Autologous serum infusion induces no thrombin formation but generation of activated protein C
C. Berens, H. Rühl, J. Rossa, A. Winterhagen, J. Oldenburg, J. Müller, B. Pötzsch (Bonn, Germany)
Bleeding disorders, coagulation and fibrinolytic factors
Time: 17:15 - 18:15
Objective: We demonstrated previously that infusion of autologous serum does not induce generation of quantifiable amounts of thrombin, even when monitored using a highly-sensitive oligonucleotide-based enzyme capture assay (OECA) which detects thrombin in the low picomolar range. Objective of the present study was to evaluate if the small amounts of free thrombin present in the serum induce generation of activated protein C (APC).
Methods: 15 healthy subjects received infusions of 50 mL of autologous serum over 30 min without accompanying medication, while the thrombin inhibitor argatroban was infused into four volunteers simultaneously with the serum at a dose of 1 µg/kg/min. APC and thrombin were measured before, during and after serum infusion using an OECA platform. In in vitro experiments, APC formation was induced by addition of serum or purified thrombin to buffer containing CaCl2 at physiological concentrations. and protein C as well as thrombomodulin in excess. APC generation was subsequently measured by OECA.

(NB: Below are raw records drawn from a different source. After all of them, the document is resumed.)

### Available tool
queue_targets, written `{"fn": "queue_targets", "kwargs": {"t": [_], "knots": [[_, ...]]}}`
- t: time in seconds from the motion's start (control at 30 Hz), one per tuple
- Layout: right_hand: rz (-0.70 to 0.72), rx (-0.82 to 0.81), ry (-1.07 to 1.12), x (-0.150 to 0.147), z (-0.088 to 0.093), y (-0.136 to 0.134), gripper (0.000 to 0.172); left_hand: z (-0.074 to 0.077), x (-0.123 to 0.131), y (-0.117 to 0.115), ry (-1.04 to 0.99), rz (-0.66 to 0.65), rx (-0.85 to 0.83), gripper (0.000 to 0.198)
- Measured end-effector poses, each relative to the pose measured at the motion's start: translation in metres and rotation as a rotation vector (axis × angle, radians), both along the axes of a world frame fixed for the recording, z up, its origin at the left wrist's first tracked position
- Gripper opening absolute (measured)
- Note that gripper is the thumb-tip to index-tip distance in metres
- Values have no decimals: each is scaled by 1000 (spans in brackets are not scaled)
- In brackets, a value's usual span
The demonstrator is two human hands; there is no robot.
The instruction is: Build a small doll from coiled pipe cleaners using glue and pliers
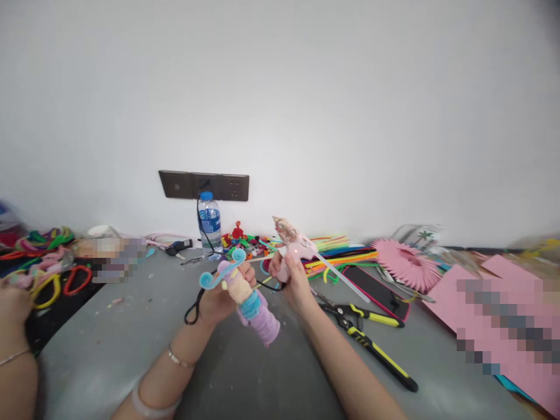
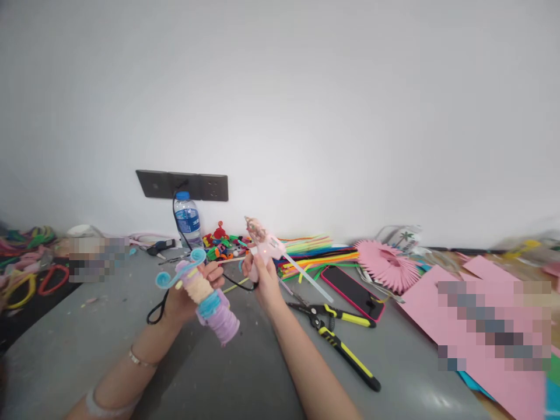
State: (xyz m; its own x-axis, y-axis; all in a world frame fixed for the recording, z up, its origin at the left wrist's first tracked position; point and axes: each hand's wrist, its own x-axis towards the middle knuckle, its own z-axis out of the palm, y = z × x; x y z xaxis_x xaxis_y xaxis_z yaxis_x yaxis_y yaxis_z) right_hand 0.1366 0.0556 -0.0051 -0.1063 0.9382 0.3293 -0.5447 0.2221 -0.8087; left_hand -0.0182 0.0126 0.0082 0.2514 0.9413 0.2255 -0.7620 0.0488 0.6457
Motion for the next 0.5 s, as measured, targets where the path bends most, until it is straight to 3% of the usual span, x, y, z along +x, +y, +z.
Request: {"fn": "queue_targets", "kwargs": {"t": [0.2, 0.5], "knots": [[1, 18, -146, 11, -20, -22, 49, -4, -13, 11, 25, 122, -42, 47], [103, 63, -395, 19, -23, -40, 48, -9, -19, 15, 119, 92, -46, 45]]}}
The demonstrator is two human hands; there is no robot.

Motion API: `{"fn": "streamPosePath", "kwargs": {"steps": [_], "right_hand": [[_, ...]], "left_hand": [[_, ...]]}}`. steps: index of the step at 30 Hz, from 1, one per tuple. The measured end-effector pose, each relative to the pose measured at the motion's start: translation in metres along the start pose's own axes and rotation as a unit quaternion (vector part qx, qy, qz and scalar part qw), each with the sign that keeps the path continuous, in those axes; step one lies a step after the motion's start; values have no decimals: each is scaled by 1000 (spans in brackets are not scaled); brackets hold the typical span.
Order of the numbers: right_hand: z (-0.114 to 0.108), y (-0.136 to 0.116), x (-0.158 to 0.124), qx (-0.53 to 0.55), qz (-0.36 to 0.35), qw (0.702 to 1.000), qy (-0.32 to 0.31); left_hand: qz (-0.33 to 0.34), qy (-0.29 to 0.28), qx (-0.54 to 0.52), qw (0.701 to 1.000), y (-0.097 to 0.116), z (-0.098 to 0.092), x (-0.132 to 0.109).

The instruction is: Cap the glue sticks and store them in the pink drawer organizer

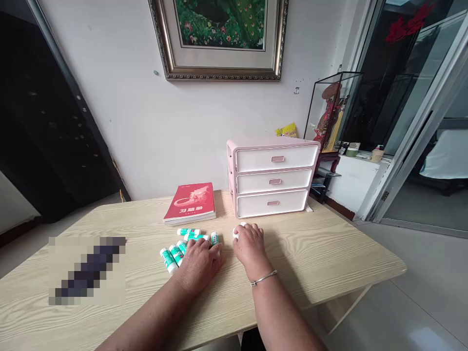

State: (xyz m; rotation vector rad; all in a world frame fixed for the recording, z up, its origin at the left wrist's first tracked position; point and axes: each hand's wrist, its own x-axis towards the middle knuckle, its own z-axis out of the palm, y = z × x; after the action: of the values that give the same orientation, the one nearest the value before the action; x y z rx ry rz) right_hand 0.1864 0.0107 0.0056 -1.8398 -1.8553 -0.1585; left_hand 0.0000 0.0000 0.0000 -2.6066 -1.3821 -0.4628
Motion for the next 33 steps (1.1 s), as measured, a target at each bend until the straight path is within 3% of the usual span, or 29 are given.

Results: Median (interquartile range) concentrations of thrombin and APC were 185.56 (128.61 - 242.50) pmol/L ( and 163.75 (136.25 – 248.21) pmol/L in the autologous serum, thus doses of 3.33 (1.94 – 4.17) pmol/L of thrombin 2.86 and (2.50 – 3.93) pmol/L of APC were infused per mL of the probands’ plasma volume. Peak thrombin levels of 1.11 (0.00 – 2.22) pmol/L were measured in plasma of the subjects without anticoagulation, indicating a rapid inactivation. APC peak levels in plasma exceeded the infused APC doses by a multiple (25.18 (13.57 – 53.04) pmol/L), even in samples from probands that received argatroban (16.79 (14.11 – 21.79) pmol/L). In the in vitro experiments addition of argatroban at the concentrations achieved in the probands completely abolished APC generation up to a thrombin concentration of 138.89 pmol/L. Addition of human serum as a thrombin source in the same purified system consistently induced formation of greater amounts of APC than expected on the basis of the amount of thrombin present in the serum samples.
Conclusion: The data presented here suggests a mechanism of APC generation that does not depend on thrombin. We hypothesize that further experiments with endothelial cells will shed more light on this alternative way of APC generation.